Actors donned costume as Queen Victoria and her consort, Albert
A public campaign to raise £1m towards a major £12m renovation of Kensington Palace has been announced.
The appeal will ask for funds to make up a £2.5m shortfall.
Building work is due to begin in June and is scheduled to be completed in 2012 in time for the Olympics and the Queen's 60th Jubilee.
Both the Palace and its gardens will be redeveloped and be made more accessible for visitors.
The campaign, by conservation charity Historic Royal Palaces, was timed to coincide with the birthday of Queen Victoria, born at Kensington Palace 191 years ago.
Members of the public are being asked to support the revamp of her childhood home by donating between £50 and £5000.
Donations will serve as a 'joining fee' with supporters receiving a commemorative badge, news updates about the palace and invitations to special events.
More than three-quarters of the £12m renovation project has already been raised, with a £1m boost last September from the Heritage Lottery Fund.
But a further £2.5m is being sought over the next two years.
"Many fascinating stories"
The campaign, 'Welcome to Kensington - a palace for everyone', was launched with actors donning costume as Queen Victoria and Prince Albert.
They showed off items in the palace's historic collection, including a pair of baby shoes and a silk velvet tartan dress worn by the young Victoria, due to go on display after the palace project is complete in 2012.
Announcing the campaign, Michael Day, Chief Executive of Historic Royal Palaces, said: "We hope people will support our appeal and help us bring the palace's many fascinating stories to life."
Kensington Palace was originally built as a private house in 1605. It was bought by King William III and Queen Mary II in 1689 because they wanted somewhere to escape from the perceived damp of Whitehall.
The palace began life as a country house in about 1605
Architects of the calibre of Christopher Wren, Nicholas Hawksmoor and John Nash have all contributed to renovations in order to make the Jacobean house fit for a Royal household.
It was first opened to the public on Queen Victoria's birthday in 1899, a condition stipulated by Parliament before agreeing to pay for the restoration of the State Apartments.

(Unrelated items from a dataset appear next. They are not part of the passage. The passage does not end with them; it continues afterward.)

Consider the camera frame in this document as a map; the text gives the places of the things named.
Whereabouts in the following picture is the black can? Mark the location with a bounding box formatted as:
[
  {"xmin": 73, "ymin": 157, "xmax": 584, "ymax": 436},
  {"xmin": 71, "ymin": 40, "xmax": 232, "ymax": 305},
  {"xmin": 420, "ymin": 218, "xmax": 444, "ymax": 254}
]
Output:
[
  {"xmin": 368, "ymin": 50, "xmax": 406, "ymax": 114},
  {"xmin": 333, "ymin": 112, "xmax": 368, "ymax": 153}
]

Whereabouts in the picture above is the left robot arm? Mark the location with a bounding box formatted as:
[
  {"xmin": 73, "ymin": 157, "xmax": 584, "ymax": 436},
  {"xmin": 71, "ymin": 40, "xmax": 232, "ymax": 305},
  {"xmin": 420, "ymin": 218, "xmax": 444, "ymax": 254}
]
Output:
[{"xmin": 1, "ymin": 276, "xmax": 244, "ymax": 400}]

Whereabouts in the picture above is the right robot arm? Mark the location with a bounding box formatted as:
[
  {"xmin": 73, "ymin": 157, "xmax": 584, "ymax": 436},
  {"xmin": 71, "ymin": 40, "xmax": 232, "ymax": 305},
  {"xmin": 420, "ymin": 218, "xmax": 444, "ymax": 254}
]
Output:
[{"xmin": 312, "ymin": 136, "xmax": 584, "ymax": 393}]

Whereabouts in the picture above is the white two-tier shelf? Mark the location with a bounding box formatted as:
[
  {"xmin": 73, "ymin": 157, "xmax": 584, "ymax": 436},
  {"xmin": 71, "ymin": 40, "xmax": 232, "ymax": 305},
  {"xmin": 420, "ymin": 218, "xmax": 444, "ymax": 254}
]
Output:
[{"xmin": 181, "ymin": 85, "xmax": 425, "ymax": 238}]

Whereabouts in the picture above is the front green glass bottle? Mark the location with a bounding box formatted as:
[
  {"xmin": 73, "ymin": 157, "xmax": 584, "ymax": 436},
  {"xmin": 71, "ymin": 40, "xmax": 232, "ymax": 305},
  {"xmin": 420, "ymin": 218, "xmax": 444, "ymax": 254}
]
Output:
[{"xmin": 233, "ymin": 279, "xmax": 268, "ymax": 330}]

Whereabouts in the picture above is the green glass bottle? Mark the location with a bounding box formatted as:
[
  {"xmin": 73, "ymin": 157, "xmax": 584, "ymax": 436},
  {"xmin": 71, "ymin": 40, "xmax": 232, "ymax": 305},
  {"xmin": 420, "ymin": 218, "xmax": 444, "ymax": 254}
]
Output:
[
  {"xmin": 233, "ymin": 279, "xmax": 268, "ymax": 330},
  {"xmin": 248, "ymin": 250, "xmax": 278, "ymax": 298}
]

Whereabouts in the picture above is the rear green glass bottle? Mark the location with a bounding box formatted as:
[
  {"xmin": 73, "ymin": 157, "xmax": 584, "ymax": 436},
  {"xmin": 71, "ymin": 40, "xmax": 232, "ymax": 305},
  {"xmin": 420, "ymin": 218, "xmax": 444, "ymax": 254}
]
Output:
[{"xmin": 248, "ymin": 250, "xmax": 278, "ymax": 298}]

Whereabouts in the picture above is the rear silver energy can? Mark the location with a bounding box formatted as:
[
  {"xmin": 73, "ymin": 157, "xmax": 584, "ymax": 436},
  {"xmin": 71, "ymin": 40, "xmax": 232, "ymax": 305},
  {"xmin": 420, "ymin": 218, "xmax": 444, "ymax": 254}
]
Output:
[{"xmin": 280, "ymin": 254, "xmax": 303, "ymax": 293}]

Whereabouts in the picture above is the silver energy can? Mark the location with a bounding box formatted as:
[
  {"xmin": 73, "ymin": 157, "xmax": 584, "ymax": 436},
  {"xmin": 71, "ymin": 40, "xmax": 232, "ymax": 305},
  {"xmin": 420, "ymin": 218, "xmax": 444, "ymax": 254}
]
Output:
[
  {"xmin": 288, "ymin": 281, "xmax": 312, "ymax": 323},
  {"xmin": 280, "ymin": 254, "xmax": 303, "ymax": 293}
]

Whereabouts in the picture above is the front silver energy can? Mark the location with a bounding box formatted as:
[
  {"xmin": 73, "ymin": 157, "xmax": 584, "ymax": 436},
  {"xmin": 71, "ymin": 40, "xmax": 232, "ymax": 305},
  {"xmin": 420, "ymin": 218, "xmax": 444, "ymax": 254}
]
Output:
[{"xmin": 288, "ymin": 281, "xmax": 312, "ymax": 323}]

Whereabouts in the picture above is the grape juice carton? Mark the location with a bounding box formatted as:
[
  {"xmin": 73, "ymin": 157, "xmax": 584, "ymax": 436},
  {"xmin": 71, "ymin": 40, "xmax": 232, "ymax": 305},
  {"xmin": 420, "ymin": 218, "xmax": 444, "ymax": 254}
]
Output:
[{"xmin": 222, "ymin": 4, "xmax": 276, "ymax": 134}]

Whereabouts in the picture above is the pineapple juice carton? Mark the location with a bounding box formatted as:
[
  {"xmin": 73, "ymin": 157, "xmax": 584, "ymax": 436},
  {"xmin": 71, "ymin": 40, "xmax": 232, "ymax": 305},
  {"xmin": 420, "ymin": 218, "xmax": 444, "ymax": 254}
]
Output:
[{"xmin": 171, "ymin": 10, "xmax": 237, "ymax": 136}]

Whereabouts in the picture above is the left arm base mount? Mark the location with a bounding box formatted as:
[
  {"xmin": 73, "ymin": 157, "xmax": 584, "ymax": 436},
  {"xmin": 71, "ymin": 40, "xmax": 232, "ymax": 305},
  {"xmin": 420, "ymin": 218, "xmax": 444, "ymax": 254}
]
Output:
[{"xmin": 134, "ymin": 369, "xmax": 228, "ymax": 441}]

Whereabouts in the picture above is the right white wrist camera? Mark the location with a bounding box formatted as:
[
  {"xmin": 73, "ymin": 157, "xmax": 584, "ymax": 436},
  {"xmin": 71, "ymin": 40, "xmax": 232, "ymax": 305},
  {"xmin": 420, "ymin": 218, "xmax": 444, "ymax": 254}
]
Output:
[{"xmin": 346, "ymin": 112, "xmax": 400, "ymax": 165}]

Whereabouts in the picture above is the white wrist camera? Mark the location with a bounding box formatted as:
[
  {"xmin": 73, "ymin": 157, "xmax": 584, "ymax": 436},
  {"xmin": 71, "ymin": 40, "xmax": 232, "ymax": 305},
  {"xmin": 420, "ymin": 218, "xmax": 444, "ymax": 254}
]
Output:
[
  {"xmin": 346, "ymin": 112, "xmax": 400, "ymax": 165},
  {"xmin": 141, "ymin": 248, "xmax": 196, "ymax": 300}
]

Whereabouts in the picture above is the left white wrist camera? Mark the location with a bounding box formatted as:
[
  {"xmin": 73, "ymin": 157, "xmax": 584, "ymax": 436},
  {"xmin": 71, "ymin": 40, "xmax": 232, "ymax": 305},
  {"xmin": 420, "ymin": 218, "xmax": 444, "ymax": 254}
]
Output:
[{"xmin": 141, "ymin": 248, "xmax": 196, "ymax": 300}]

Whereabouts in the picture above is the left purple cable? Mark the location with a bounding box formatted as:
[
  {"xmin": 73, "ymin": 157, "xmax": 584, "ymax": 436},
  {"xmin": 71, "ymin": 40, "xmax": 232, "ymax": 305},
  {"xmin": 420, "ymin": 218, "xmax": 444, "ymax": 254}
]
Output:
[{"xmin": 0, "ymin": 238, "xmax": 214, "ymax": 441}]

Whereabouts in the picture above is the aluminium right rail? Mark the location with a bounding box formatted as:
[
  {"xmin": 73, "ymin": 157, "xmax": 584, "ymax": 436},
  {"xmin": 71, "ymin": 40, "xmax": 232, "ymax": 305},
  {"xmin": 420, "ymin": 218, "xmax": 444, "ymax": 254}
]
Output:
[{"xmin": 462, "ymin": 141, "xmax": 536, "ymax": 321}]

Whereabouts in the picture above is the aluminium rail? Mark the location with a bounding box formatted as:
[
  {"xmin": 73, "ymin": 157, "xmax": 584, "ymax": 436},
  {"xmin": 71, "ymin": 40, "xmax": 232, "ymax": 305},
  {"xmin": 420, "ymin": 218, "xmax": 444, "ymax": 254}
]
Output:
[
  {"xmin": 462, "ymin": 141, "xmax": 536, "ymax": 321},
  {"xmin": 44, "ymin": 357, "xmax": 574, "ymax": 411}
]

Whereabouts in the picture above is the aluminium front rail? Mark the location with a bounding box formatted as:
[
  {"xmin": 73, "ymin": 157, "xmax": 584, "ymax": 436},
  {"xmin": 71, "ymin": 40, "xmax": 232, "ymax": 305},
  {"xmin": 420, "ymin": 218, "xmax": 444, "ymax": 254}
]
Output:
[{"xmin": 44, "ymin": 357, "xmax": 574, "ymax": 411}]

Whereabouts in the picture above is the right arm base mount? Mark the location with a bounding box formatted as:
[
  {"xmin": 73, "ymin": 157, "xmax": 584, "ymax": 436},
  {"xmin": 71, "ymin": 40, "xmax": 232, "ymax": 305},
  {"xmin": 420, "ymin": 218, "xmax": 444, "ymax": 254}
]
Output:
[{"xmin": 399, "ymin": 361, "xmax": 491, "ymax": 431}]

Historic Royal Palaces aims to further open up the palace to the public. Major improvements are set to include:
• New public gardens
• A new visitor entrance
• An 'inner hub' that will be free of charge to enter
• A permanent exhibition dedicated to Victoria's life story
• New education and community facilities
The palace will remain open to visitors throughout the redevelopment, with work scheduled to begin on 1 June 2010.